Have You Ever Had a Song Stuck In Your Head?

It happens to us all: You hear a catchy tune on the radio or in the waiting room of a doctor’s office, and later that day, you find yourself humming the chorus over and over again. Why is that awful Justin Bieber song still in my head, you ask yourself. Well, the answer is simple: Blame earworms.

What Is It?

“Earworms” is the incessant, unrelenting, and grating repetition of a fraction of a song. Whether it’s the chorus or the hook, just a few seconds of the musical piece is simply inescapable.

The Science of Earworms

Believe it or not, there’s a true science to earworms. Music psychologists have revealed that some songs are fundamentally more likely to cause earworms than other songs. It’s not just a “catchy” guilty pleasure; it’s the track's strategic pace, melody, and overall structure that reels us in and won’t let go. A song must be simple, yet not artless; unique, but not complex.

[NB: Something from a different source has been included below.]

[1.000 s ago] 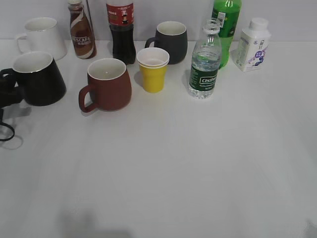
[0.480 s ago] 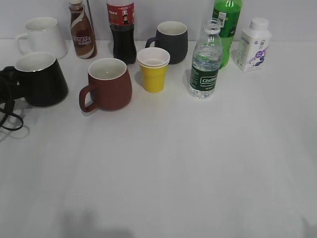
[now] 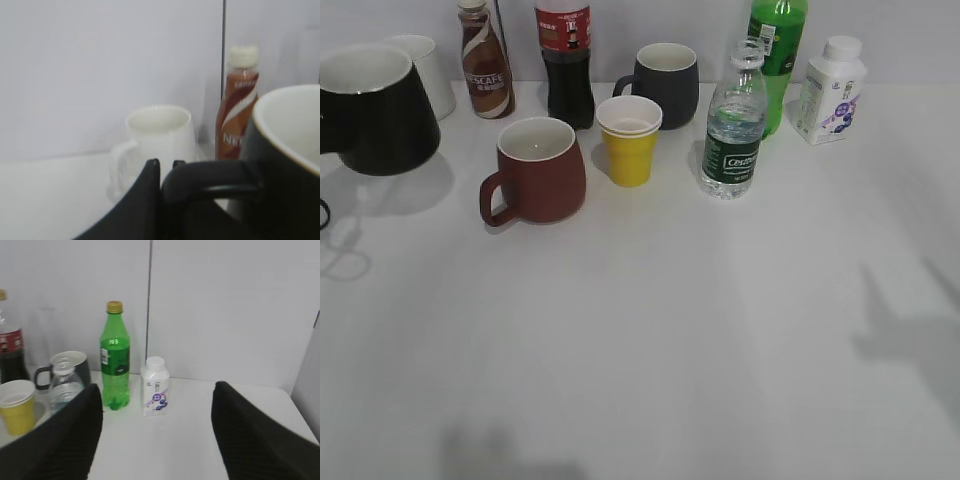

Generally, songs that are faster than others and more upbeat in tempo are more likely to get stuck in our heads. And songs with a full-circle rhythmic pattern only need to be heard once for us to cling to their entirety. Whether it’s the slow-fast-slow layout of a song, or its high-low-high pitch configuration, something about an expected redundancy reinforces the song into our memory. The simple melodic outline of these types of songs helps the brain to recall every aspect: the lyrics, the beat, the octave, the notes.

The Songs You Can’t Escape…

So, when thinking of songs we’ve known literally our entire lives: It’s no wonder our parents sung “Twinkle Twinkle Little Star” and “The Itsy Bitsy Spider” to us as kids. The elements of most childhood songs made it easy to remember. And similarly, when we use the same tune and structure of these ballads to create songs out of mathematic equations and scientific formulas, we remember the arithmetic and chemistry come test day!

Getting Rid of the Ear Bug

While chances are you won’t stop listening to Lady Gaga on your morning run, or belting Beyoncé during your morning commute to work, there are a few tips to avoiding earworms:

  1. Sing another song. Really, it’s that simple.
  2. Give all of your attention to any form of practice. Study something, write in a journal, read a news article—just do something with full devotion. This will distract your mind from the last two hours of rewind-and-repeat. (Ideally, you could play an instrument, with a totally different musical composition.)
  3. Turn on the radio to a different genre of music. Or, bust out an old CD with throwback songs. Whatever it is, just tune in to something totally different.
  4. Be active. Get outside and exercise, free of music. (If you bicycle to a workout-specific playlist, chances are, even if you’re able to get the previous earworm song un-stuck, you’ll just replace it with something similar. Avoid the workout-only playlists when possible.)